Every line below is to be quoted exactly, with nothing added or dropped.
***** DATA PROVIDED
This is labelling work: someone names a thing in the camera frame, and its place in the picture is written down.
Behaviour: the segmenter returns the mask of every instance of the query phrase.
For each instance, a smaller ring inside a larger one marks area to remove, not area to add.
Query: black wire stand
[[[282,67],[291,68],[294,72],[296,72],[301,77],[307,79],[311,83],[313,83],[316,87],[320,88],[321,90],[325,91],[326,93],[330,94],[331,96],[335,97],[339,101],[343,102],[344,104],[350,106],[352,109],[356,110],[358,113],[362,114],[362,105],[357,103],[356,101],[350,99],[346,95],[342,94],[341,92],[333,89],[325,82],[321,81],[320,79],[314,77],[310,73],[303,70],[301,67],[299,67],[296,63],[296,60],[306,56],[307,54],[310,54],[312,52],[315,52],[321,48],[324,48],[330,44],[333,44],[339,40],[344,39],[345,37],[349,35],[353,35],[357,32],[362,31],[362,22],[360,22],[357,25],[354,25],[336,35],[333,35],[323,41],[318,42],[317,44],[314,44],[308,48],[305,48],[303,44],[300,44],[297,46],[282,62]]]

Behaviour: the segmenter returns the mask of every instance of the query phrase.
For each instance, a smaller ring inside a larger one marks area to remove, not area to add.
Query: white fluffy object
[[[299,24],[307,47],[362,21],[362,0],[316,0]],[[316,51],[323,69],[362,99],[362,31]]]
**********
EXERCISE RESPONSE:
This is labelling work: someone names a thing in the camera frame, and its place in the picture is written down.
Behaviour: the segmenter returns the mask of every instance of the query phrase.
For each instance, a smaller ring inside a larger one marks area to remove, not area to add.
Query: black wire stand
[[[282,67],[291,68],[294,72],[296,72],[301,77],[307,79],[311,83],[313,83],[316,87],[320,88],[321,90],[325,91],[326,93],[330,94],[331,96],[335,97],[339,101],[343,102],[344,104],[350,106],[352,109],[356,110],[358,113],[362,114],[362,105],[357,103],[356,101],[350,99],[346,95],[342,94],[341,92],[333,89],[325,82],[321,81],[320,79],[314,77],[310,73],[303,70],[301,67],[299,67],[296,63],[296,60],[306,56],[307,54],[310,54],[312,52],[315,52],[321,48],[324,48],[330,44],[333,44],[339,40],[344,39],[345,37],[349,35],[353,35],[357,32],[362,31],[362,22],[360,22],[357,25],[354,25],[336,35],[333,35],[323,41],[318,42],[317,44],[314,44],[308,48],[305,48],[303,44],[300,44],[297,46],[282,62]]]

Behaviour: the segmenter returns the mask of every instance of the query phrase.
For each instance, a smaller ring inside a larger one marks area to remove, not area to add.
Query: white fluffy object
[[[299,24],[307,47],[362,21],[362,0],[316,0]],[[316,51],[323,69],[362,99],[362,31]]]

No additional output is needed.